§ **Problem requirements**: Your reply should be only the number of lines in the material below that include the word "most".

§ **Records for the task**:
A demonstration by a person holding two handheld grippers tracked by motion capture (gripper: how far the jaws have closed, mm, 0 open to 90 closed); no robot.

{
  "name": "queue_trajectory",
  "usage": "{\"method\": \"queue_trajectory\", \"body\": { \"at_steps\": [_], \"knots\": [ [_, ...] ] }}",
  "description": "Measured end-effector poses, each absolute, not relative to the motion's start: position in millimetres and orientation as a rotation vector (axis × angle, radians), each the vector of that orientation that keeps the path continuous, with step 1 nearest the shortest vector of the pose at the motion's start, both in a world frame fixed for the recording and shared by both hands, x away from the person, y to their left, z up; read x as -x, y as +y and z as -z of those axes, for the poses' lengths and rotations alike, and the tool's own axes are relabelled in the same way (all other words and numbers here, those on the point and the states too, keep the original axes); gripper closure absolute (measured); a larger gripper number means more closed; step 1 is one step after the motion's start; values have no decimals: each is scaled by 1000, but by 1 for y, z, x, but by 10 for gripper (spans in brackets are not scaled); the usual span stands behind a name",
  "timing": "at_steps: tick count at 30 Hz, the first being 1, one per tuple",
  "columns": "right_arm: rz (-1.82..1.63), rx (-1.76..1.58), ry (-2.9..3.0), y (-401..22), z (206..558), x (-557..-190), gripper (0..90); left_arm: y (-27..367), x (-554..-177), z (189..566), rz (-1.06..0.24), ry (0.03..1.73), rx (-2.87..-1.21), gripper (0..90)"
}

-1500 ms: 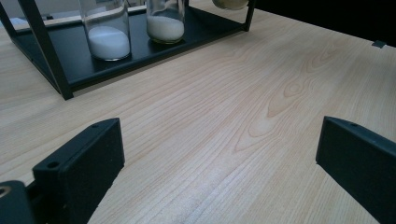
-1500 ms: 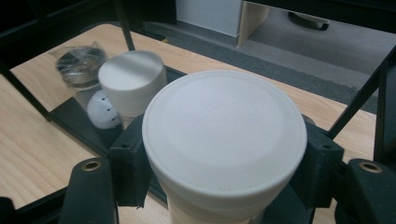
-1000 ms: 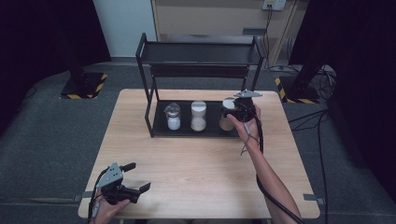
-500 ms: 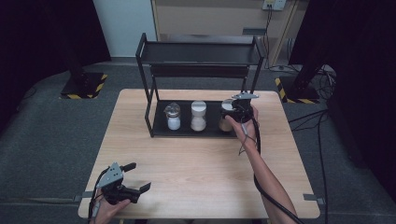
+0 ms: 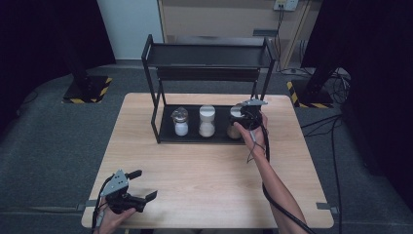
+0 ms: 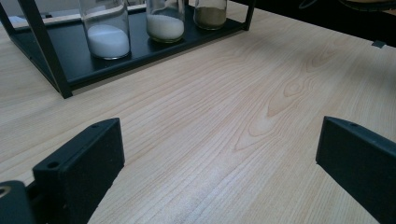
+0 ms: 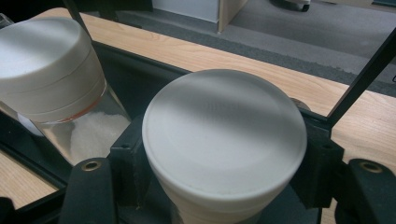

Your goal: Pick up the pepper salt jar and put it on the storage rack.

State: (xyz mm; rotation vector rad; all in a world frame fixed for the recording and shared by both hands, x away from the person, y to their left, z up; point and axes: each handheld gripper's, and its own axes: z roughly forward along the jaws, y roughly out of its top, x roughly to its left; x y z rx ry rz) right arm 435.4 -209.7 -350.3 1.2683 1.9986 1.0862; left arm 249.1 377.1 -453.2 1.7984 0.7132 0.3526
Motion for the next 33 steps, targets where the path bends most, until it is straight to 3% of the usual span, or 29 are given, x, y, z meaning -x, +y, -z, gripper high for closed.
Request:
{"method": "queue_trajectory", "body": {
  "at_steps": [22,29,33],
  "knots": [
    [-1121,-1262,1971,-213,358,-431,323,377,-249,453,-357,709,-1802,1],
    [-1137,-1252,1945,-214,355,-428,159,377,-249,453,-356,708,-1801,1],
    [-1142,-1232,1937,-214,350,-426,121,377,-249,453,-355,710,-1802,1]
  ]
}}
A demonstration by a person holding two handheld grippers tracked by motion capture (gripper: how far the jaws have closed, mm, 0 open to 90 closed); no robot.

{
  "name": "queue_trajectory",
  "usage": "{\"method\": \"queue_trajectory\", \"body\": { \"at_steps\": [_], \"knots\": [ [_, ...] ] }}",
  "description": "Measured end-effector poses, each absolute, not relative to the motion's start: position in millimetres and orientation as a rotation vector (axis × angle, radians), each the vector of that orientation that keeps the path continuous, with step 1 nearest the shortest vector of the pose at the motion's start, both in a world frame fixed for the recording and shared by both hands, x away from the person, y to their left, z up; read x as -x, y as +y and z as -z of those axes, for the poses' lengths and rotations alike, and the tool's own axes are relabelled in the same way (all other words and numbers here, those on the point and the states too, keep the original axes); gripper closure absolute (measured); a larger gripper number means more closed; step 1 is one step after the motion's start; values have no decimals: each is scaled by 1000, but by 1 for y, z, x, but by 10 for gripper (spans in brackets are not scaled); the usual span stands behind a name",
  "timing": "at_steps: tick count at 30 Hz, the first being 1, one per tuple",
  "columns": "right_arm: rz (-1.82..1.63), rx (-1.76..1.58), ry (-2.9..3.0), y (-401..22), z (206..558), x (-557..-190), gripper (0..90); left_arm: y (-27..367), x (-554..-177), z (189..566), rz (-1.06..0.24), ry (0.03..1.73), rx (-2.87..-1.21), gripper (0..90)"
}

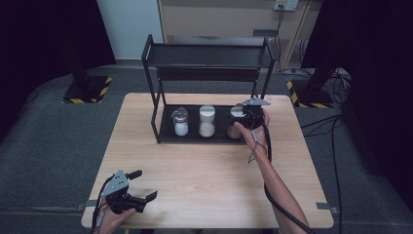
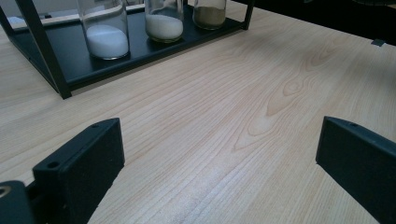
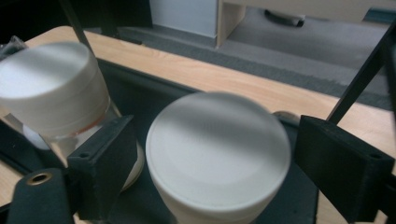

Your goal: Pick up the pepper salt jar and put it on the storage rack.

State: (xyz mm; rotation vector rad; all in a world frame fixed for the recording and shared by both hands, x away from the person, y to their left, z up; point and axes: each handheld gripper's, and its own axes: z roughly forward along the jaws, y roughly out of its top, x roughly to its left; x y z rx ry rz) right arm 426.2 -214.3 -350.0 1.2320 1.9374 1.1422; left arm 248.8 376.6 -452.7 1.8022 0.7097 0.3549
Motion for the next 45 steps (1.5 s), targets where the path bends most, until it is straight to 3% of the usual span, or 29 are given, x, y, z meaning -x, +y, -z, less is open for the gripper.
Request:
{"method": "queue_trajectory", "body": {
  "at_steps": [24,45],
  "knots": [
    [-1276,-1097,1941,-222,302,-401,58,377,-249,453,-352,708,-1800,1],
    [-1360,-983,1999,-243,297,-354,39,376,-251,453,-344,720,-1792,1]
  ]
}}
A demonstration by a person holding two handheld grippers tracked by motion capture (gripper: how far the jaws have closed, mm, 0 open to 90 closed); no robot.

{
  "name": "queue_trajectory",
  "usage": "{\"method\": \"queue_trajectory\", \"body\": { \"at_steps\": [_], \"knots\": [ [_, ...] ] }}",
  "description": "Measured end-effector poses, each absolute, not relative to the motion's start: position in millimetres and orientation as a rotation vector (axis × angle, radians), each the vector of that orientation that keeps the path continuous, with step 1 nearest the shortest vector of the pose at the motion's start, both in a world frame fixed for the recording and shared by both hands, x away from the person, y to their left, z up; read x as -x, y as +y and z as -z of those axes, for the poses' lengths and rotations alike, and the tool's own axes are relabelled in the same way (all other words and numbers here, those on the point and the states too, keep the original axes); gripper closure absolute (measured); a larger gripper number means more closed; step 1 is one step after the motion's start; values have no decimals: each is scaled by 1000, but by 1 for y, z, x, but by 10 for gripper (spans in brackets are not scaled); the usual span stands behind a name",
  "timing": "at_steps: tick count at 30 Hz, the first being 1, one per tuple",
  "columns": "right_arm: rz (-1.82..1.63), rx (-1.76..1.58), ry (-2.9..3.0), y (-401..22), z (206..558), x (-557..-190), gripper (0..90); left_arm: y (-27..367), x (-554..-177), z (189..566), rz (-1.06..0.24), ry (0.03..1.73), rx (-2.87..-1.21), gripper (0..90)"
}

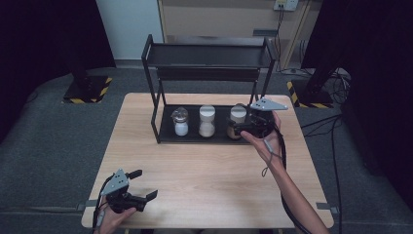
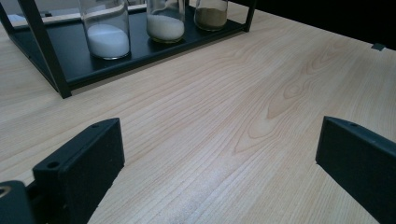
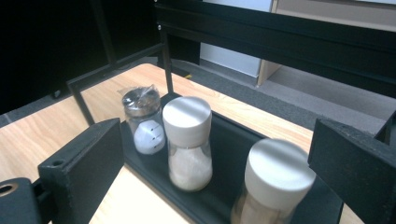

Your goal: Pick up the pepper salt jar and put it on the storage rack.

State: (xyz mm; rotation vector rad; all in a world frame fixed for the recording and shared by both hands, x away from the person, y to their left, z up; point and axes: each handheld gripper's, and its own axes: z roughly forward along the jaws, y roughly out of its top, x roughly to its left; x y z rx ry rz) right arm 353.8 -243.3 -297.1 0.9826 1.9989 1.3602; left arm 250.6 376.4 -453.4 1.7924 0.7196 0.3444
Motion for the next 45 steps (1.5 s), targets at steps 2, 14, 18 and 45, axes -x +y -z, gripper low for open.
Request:
{"method": "queue_trajectory", "body": {
  "at_steps": [2,14,18,45],
  "knots": [
    [-1361,-978,1997,-246,297,-351,40,376,-251,453,-345,720,-1793,1],
    [-1393,-963,1979,-271,307,-315,40,376,-250,454,-348,716,-1796,2],
    [-1397,-957,1979,-276,311,-304,40,377,-249,454,-353,714,-1795,2],
    [-1383,-965,1965,-315,340,-217,38,379,-247,455,-352,717,-1780,2]
  ]
}}
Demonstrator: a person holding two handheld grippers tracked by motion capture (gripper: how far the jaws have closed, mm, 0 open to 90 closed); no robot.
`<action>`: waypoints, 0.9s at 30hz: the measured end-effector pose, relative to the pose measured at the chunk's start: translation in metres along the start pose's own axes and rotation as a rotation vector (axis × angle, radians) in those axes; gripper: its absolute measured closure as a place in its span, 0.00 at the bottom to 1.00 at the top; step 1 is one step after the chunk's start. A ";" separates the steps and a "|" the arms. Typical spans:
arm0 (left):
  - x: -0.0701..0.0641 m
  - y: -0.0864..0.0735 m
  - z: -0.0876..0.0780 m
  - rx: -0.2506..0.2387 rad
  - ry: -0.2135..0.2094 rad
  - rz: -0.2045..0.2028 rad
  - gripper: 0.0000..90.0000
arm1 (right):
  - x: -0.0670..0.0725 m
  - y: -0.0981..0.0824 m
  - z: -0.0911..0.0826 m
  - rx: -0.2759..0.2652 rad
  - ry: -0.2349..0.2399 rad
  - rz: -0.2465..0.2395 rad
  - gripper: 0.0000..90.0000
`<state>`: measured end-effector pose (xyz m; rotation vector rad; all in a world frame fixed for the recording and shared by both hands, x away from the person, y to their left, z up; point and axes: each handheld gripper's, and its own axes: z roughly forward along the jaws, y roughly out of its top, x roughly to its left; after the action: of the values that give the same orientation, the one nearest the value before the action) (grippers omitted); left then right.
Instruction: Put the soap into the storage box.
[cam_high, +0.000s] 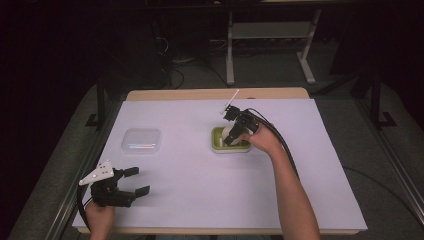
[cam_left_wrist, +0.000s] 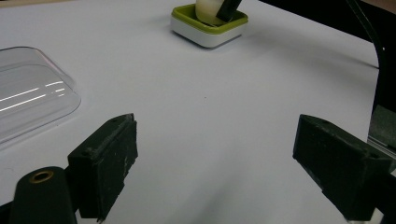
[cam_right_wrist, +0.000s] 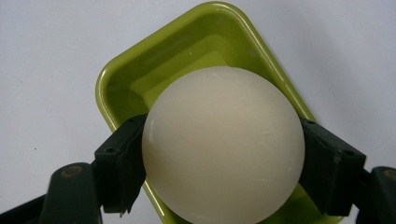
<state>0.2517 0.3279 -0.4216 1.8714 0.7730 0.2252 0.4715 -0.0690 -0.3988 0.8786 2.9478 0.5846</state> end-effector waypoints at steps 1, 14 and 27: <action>0.000 0.000 0.000 0.001 0.001 0.001 0.15 | 0.000 0.000 0.001 0.000 0.001 0.000 0.26; 0.000 0.000 0.000 0.003 0.000 0.005 0.15 | 0.000 0.000 0.002 0.004 -0.002 -0.001 0.26; 0.000 0.000 0.000 0.001 0.001 0.004 0.15 | 0.000 0.000 0.003 0.016 -0.003 0.001 0.26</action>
<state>0.2517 0.3278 -0.4212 1.8739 0.7705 0.2277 0.4721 -0.0677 -0.4018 0.8815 2.9533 0.5606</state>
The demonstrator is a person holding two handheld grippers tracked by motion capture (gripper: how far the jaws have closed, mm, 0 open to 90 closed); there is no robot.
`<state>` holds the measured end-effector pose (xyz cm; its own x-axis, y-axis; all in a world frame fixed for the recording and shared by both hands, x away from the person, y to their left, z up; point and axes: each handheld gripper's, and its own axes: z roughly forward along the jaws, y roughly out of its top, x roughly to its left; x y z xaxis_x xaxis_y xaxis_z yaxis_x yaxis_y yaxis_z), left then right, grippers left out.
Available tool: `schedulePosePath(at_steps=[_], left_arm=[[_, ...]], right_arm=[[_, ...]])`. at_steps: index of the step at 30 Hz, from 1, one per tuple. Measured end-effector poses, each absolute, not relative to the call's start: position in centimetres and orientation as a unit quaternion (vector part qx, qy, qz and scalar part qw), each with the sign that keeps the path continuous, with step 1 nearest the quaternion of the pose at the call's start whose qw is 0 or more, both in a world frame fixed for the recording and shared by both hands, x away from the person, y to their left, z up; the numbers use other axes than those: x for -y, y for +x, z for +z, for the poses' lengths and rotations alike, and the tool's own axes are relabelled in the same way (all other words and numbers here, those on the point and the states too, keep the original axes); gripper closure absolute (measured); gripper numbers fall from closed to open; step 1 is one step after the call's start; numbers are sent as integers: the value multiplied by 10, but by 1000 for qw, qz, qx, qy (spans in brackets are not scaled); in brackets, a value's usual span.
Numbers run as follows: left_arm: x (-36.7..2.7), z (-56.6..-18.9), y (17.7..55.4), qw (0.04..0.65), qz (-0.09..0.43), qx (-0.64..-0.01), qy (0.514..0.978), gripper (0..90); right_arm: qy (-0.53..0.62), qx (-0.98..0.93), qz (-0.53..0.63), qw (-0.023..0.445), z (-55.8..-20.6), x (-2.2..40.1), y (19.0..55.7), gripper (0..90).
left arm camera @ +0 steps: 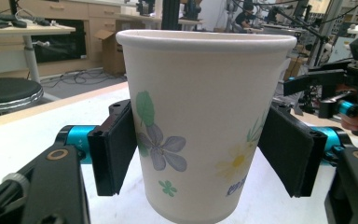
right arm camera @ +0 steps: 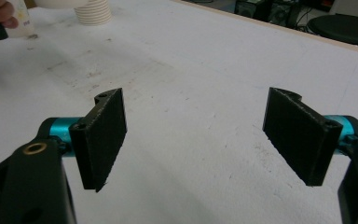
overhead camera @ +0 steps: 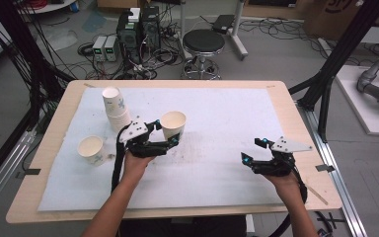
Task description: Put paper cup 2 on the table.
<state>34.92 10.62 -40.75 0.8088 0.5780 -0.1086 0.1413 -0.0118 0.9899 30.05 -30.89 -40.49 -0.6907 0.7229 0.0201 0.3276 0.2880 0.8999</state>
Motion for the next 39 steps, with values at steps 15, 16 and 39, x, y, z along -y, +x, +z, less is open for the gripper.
schedulePosePath(at_steps=[15,16,39], left_arm=[[-59,-440,380,617,146,-275,722,299],[-55,-442,381,612,146,-273,728,299],[-53,-451,368,481,154,-293,812,311]], right_arm=[[339,-777,494,191,-406,312,301,221],[338,-778,494,192,-406,311,301,221],[328,-783,496,183,-406,308,299,221]])
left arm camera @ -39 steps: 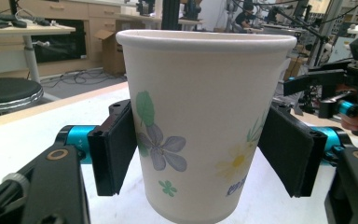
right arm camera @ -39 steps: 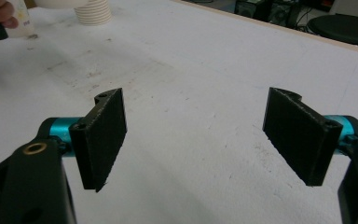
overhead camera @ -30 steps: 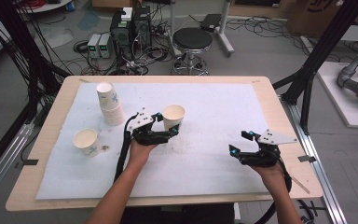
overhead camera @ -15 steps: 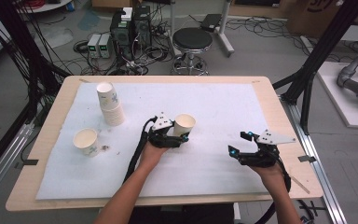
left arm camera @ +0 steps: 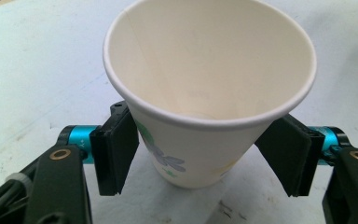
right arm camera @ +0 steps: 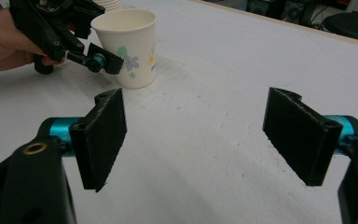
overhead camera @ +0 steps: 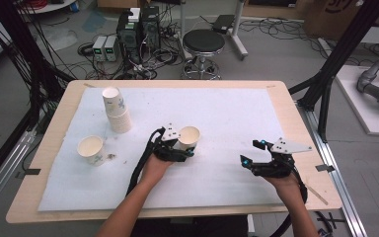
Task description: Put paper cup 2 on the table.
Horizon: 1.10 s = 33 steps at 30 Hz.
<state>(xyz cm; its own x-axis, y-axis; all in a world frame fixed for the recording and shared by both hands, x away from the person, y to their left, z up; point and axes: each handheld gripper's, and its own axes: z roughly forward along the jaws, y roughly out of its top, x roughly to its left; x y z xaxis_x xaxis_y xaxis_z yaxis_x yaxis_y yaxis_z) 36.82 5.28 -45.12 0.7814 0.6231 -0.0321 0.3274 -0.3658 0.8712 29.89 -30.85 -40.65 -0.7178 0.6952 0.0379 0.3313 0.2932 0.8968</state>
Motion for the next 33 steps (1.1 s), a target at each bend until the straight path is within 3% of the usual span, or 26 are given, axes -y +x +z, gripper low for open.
schedulePosePath(at_steps=[4,8,22,33], left_arm=[[-57,-452,368,489,135,-295,810,283],[-69,-448,362,521,119,-306,788,171],[-160,-422,317,606,160,-315,713,170],[-185,-421,292,609,205,-306,702,172]], right_arm=[[323,-786,495,183,-406,307,298,232],[326,-785,494,183,-407,308,298,227],[341,-782,476,212,-410,305,289,202],[339,-775,482,229,-410,300,280,196]])
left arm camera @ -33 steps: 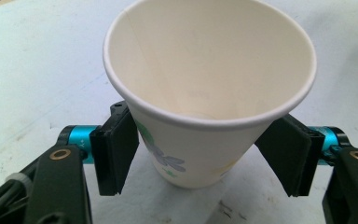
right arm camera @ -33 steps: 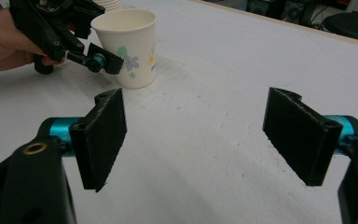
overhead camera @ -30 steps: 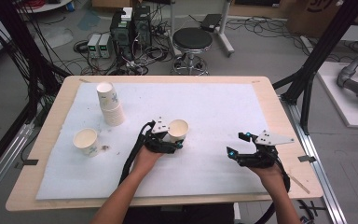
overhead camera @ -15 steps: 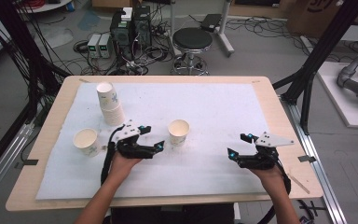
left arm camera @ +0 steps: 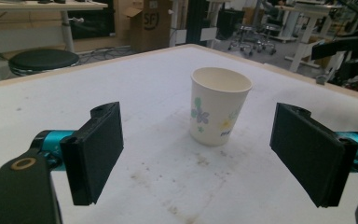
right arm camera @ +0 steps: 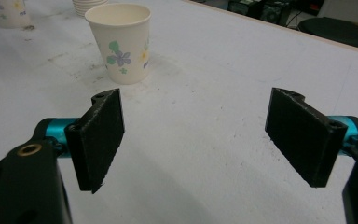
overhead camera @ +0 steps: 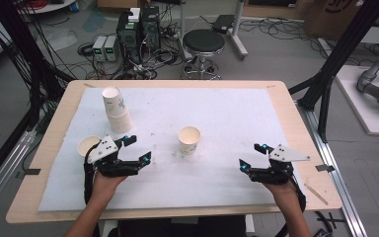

§ **Reply to the task**: 2